WHAT THIS TASK INVOLVES: Taking the line that contains "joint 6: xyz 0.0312" as the first, copy each line exactly up to and including the last line below.

SUPPLIED MATERIAL:
···
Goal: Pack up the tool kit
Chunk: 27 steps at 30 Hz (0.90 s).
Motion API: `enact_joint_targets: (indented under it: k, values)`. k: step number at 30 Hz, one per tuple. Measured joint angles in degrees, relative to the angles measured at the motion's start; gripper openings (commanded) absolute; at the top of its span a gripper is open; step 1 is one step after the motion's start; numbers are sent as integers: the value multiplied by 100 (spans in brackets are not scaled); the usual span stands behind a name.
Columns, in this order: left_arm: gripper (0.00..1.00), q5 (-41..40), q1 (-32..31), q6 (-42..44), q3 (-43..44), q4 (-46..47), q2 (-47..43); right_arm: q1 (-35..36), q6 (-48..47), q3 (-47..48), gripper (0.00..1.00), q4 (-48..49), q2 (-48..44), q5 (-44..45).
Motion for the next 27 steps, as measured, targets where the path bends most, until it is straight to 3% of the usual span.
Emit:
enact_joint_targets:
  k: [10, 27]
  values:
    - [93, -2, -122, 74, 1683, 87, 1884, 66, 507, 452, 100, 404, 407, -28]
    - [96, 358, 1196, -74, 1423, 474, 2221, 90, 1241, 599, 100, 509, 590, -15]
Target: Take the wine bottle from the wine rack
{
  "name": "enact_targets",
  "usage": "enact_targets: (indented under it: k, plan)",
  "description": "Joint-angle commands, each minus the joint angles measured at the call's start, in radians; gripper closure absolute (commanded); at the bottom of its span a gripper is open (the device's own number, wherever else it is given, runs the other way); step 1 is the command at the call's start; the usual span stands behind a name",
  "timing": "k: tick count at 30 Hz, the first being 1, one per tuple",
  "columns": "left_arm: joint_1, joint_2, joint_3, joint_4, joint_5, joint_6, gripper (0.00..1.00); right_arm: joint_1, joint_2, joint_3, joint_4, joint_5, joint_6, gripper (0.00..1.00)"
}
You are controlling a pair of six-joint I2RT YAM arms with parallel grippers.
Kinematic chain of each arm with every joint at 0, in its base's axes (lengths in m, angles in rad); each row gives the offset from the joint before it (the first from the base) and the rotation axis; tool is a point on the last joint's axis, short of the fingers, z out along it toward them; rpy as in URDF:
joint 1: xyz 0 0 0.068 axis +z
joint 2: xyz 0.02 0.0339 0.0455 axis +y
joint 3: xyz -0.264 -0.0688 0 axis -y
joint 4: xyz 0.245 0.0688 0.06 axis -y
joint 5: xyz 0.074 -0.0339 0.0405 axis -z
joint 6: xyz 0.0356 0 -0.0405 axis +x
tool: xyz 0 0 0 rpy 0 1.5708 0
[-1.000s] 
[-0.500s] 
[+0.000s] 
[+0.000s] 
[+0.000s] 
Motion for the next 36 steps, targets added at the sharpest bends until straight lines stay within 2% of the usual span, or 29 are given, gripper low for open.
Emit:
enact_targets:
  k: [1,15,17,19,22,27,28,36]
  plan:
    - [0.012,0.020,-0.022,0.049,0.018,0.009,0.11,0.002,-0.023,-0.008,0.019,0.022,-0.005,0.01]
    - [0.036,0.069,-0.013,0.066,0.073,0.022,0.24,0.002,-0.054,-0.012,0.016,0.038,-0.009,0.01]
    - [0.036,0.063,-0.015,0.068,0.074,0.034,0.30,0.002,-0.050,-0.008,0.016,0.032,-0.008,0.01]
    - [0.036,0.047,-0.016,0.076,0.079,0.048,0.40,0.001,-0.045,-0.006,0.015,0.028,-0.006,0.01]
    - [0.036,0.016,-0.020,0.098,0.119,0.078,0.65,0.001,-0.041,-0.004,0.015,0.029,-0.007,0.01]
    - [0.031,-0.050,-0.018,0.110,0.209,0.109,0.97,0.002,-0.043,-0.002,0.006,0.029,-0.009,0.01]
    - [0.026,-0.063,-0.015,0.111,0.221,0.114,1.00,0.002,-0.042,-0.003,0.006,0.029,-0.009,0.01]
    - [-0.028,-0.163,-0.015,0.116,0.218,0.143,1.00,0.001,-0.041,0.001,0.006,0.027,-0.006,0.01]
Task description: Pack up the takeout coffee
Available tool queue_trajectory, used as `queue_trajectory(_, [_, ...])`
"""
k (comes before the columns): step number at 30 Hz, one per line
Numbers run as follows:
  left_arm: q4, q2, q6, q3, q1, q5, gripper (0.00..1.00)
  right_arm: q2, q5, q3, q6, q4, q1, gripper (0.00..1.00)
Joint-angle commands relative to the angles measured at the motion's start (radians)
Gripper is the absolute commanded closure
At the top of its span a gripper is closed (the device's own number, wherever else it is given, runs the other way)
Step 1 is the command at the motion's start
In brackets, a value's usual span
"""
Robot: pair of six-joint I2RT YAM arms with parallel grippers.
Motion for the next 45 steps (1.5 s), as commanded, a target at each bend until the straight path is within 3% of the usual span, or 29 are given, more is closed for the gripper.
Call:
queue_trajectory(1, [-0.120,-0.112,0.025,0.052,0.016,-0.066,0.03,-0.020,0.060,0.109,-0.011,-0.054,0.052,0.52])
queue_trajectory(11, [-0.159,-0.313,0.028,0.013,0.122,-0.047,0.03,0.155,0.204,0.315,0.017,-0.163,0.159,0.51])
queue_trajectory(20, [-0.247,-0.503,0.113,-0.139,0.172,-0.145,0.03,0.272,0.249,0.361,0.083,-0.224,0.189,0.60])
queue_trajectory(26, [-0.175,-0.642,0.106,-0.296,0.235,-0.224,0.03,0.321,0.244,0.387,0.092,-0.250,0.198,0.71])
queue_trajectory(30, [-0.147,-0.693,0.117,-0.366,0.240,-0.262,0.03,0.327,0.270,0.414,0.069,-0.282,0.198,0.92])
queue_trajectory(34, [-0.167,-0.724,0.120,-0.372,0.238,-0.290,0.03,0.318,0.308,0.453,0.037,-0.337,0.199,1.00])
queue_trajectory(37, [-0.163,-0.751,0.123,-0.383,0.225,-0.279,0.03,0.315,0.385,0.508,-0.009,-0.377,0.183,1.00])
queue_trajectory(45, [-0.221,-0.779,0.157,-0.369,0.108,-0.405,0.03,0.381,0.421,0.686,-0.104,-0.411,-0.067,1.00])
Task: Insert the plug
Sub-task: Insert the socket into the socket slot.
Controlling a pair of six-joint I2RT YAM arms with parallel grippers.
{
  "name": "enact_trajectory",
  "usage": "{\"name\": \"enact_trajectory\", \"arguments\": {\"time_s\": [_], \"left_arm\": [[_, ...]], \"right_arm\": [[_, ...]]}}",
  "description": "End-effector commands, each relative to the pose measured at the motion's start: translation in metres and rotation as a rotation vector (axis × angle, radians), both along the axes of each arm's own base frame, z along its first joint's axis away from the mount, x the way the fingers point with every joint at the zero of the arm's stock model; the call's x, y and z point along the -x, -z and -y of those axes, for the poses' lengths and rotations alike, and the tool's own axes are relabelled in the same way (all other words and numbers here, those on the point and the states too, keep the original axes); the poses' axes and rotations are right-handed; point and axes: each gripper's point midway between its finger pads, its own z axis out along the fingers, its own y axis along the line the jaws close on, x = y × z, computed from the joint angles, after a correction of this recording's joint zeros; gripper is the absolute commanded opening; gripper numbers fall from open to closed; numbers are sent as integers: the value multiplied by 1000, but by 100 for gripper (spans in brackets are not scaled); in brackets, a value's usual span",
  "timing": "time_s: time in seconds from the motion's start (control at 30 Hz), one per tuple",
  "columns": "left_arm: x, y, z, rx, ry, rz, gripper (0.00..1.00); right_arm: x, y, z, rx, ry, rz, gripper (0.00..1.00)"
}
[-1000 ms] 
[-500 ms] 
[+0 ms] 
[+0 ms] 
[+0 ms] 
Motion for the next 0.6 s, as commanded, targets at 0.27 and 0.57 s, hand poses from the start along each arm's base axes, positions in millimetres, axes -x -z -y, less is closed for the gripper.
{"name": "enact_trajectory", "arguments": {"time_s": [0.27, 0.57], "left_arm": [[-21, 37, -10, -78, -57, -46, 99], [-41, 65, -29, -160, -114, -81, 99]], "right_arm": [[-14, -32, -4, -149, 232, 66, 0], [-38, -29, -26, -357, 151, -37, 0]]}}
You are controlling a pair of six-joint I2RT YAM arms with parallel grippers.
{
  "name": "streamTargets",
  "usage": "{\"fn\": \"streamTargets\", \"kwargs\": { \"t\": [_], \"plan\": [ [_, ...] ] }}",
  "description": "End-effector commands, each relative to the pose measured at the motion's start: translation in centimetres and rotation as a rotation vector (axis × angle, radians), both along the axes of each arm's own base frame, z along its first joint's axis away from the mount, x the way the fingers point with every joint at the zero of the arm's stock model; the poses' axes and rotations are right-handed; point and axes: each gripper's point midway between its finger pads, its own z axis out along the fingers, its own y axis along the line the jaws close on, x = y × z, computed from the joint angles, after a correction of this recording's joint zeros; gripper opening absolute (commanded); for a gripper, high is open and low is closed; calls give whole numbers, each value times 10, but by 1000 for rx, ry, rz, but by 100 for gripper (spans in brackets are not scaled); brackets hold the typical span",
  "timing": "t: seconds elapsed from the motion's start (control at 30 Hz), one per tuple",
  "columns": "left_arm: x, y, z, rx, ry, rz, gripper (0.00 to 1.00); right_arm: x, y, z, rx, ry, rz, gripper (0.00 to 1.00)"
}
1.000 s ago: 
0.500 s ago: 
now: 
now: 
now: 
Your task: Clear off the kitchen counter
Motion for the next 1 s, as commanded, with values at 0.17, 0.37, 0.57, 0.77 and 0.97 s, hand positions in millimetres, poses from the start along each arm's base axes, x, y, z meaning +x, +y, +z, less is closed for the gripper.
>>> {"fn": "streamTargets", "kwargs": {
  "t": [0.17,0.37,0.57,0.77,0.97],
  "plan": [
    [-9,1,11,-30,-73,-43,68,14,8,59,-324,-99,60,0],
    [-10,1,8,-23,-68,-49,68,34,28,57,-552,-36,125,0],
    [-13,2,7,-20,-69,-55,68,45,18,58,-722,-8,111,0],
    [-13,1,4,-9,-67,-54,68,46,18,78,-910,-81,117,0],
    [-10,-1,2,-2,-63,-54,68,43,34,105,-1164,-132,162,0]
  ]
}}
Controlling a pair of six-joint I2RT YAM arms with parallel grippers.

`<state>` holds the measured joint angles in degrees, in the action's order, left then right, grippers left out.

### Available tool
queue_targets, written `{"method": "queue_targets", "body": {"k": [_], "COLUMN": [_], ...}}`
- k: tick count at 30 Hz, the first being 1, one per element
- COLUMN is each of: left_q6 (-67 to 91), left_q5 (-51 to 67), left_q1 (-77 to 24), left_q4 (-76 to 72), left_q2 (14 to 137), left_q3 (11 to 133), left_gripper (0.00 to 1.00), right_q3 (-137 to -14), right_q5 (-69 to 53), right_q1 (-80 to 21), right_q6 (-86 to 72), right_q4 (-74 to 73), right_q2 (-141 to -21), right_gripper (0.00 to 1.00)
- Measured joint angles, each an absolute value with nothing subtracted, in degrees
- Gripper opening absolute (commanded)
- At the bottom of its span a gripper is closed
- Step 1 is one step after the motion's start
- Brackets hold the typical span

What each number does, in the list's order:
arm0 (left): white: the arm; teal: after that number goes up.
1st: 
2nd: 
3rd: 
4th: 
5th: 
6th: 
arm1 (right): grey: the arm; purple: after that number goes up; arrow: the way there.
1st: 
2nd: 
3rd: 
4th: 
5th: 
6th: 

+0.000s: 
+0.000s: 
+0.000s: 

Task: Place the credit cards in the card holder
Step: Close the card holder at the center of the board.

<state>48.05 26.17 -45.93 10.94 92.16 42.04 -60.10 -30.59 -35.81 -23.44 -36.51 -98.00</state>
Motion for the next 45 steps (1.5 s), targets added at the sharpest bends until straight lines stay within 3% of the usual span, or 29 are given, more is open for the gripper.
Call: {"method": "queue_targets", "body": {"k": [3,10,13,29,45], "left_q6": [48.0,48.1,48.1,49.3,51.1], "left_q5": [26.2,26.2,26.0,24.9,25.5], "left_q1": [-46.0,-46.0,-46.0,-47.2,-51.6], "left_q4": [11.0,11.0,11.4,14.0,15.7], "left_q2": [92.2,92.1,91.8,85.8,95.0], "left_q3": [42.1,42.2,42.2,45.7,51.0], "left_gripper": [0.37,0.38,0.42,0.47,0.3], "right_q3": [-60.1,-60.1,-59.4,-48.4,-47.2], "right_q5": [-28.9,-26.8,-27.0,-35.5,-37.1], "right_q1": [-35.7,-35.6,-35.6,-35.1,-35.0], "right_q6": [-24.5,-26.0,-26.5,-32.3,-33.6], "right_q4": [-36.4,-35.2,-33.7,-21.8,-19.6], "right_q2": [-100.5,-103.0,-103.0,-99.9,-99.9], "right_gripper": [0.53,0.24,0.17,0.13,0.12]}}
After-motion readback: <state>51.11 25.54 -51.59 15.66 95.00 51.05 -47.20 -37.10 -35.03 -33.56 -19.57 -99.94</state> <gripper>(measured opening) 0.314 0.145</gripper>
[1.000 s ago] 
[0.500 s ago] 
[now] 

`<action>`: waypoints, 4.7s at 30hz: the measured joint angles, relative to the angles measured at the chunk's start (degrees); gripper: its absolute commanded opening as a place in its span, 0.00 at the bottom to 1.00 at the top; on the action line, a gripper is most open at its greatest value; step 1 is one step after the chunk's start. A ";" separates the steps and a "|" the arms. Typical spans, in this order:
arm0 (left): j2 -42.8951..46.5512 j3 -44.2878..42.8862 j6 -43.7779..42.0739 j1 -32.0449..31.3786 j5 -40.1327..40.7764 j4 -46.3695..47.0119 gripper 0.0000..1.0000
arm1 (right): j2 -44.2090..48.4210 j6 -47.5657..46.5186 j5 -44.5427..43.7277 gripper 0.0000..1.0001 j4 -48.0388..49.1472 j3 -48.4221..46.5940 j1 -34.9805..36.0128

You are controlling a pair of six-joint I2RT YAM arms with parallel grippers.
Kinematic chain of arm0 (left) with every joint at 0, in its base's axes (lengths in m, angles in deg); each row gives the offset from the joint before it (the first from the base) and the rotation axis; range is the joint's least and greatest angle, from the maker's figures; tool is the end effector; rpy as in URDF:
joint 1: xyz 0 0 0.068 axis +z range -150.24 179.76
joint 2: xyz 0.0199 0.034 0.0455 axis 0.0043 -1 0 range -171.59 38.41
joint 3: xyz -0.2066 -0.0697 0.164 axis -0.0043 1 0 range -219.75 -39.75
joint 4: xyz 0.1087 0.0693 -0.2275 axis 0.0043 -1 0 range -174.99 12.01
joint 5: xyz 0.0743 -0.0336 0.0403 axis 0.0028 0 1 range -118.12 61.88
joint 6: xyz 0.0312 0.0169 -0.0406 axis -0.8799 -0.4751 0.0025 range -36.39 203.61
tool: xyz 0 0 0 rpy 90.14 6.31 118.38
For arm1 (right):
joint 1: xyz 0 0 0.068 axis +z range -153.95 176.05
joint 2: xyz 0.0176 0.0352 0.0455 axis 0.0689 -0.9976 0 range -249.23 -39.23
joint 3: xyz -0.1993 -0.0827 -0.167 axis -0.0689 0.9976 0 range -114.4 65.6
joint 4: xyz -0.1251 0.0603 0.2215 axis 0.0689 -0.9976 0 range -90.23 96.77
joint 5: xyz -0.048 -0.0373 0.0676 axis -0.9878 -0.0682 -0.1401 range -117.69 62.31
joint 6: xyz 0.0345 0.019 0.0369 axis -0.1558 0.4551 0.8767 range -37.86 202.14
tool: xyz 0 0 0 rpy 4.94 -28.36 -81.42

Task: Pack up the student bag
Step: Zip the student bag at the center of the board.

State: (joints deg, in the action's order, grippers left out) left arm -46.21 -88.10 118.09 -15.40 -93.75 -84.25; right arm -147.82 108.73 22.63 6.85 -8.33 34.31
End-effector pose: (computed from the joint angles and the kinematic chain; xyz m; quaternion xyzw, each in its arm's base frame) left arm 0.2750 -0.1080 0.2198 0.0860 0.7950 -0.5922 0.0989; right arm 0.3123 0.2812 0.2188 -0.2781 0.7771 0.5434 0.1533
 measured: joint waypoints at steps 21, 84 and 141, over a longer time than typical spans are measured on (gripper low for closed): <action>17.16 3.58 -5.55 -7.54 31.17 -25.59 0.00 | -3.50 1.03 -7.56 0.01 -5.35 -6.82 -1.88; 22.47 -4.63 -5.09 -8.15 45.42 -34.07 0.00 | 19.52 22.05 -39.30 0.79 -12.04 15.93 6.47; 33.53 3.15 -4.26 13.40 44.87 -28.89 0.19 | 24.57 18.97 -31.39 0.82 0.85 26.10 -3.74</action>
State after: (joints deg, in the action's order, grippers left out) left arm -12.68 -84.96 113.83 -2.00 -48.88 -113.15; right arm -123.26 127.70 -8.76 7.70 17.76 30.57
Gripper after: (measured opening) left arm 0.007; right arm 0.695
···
COMPLETED TASK:
joint 6: xyz 0.0312 0.0169 -0.0406 axis -0.8799 -0.4751 0.0025 range -36.39 203.61
tool: xyz 0 0 0 rpy 90.14 6.31 118.38
For arm1 (right):
joint 1: xyz 0 0 0.068 axis +z range -153.95 176.05
joint 2: xyz 0.0176 0.0352 0.0455 axis 0.0689 -0.9976 0 range -249.23 -39.23
joint 3: xyz -0.1993 -0.0827 -0.167 axis -0.0689 0.9976 0 range -114.4 65.6
joint 4: xyz -0.1251 0.0603 0.2215 axis 0.0689 -0.9976 0 range -90.23 96.77
joint 5: xyz -0.048 -0.0373 0.0676 axis -0.9878 -0.0682 -0.1401 range -117.69 62.31
joint 6: xyz 0.0345 0.019 0.0369 axis -0.1558 0.4551 0.8767 range -37.86 202.14
tool: xyz 0 0 0 rpy 4.94 -28.36 -81.42

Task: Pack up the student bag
Step: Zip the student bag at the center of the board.

State: (joints deg, in the action's order, grippers left out) left arm -46.21 -88.10 118.09 -15.40 -93.75 -84.25; right arm -147.82 108.73 22.63 6.85 -8.33 34.31
End-effector pose: (computed from the joint angles and the kinematic chain; xyz m; quaternion xyzw, each in its arm's base frame) left arm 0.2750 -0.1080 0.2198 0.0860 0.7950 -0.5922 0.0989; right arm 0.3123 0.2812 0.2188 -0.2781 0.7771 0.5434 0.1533
 measured: joint waypoints at steps 21, 84 and 141, over a longer time than typical spans are measured on (gripper low for closed): <action>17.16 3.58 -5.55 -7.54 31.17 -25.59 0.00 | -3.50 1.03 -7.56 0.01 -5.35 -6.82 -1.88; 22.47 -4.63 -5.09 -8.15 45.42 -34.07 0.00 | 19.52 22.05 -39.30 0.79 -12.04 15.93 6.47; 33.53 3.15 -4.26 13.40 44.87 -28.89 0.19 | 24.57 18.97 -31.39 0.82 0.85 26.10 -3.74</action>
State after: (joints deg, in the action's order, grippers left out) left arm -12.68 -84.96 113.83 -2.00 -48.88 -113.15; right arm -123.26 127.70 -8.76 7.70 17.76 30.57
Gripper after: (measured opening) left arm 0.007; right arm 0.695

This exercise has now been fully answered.